#### ABOUT THIS EXERCISE:
Lines of the data that contain the word "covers" are the ones to copy.

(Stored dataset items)
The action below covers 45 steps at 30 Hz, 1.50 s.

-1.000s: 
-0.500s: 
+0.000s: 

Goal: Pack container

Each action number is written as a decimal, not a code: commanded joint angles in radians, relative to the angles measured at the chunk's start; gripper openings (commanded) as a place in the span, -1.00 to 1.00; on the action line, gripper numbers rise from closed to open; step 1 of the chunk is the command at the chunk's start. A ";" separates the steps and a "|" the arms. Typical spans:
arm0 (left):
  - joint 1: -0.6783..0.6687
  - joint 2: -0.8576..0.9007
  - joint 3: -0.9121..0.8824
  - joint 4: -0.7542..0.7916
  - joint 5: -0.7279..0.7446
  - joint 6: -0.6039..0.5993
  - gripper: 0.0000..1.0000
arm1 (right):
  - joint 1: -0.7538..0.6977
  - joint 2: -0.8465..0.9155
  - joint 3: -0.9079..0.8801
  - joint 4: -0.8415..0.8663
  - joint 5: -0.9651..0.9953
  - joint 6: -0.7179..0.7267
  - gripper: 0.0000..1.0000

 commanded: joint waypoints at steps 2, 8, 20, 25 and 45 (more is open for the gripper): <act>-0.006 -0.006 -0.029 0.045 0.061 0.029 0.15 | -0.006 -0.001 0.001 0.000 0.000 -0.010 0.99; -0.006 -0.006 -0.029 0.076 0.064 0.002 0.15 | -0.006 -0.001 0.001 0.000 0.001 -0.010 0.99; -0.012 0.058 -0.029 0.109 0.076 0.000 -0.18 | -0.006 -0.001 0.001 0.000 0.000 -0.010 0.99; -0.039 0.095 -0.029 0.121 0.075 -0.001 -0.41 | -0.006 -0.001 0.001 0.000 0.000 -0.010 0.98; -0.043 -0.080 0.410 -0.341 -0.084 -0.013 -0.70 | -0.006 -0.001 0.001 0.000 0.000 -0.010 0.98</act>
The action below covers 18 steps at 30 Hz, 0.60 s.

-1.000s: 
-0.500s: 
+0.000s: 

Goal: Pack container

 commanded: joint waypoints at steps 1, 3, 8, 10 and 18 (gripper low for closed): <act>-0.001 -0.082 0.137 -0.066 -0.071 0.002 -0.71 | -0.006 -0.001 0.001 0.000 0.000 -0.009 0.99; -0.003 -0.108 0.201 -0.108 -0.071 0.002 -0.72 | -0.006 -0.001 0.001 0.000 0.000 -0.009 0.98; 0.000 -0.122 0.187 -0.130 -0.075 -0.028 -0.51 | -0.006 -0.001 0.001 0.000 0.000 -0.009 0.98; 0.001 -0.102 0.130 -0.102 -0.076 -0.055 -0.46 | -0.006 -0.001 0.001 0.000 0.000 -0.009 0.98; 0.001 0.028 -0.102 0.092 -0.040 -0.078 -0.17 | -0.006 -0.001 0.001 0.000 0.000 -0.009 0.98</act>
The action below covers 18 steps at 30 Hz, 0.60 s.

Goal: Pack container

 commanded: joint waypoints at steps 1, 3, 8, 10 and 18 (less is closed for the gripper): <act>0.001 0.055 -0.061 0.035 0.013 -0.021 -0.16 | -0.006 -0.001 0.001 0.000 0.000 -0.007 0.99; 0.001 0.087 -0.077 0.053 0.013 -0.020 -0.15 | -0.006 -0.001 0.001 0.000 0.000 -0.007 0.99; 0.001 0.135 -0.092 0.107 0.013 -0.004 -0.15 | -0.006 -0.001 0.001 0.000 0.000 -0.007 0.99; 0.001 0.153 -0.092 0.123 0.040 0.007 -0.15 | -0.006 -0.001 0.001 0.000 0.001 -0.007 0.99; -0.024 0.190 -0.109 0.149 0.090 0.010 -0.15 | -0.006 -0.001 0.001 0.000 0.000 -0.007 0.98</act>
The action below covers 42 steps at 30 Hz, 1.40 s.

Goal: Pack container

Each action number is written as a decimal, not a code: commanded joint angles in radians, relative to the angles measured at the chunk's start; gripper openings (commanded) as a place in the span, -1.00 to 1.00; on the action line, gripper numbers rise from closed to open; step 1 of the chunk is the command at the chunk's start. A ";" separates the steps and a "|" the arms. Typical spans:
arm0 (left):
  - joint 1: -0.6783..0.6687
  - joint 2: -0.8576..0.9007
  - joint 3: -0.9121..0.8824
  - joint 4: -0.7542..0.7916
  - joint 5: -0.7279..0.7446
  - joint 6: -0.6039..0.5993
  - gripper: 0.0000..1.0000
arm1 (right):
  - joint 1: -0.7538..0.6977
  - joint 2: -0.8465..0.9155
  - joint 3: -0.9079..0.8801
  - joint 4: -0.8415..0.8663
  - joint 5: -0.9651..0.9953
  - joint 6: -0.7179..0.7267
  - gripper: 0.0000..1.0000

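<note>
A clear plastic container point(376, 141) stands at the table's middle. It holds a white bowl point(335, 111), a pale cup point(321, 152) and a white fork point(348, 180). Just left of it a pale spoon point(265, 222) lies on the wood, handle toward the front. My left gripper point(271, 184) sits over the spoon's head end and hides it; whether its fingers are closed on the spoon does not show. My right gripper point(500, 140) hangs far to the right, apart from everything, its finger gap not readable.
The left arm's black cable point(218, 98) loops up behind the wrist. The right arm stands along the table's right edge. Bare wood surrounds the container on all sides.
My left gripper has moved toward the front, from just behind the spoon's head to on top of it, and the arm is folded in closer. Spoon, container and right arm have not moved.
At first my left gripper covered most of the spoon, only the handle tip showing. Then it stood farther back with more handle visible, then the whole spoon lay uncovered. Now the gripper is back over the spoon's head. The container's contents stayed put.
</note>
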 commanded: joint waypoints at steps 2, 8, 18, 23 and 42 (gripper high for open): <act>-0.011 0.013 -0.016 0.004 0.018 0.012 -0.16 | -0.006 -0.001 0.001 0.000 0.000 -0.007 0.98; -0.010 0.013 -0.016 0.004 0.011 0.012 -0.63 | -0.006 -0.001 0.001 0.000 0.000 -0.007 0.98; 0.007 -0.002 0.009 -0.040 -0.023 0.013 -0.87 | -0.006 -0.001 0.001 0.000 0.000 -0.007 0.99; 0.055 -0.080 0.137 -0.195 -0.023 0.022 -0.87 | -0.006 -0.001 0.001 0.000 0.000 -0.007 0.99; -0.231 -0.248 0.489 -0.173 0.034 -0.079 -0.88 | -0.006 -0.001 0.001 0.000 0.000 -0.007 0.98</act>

#### EXPECTED ANSWER:
The action below covers 45 steps at 30 Hz, 1.50 s.
The action below covers 18 steps at 30 Hz, 0.60 s.
The action below covers 18 steps at 30 Hz, 0.60 s.
The action below covers 42 steps at 30 Hz, 1.40 s.

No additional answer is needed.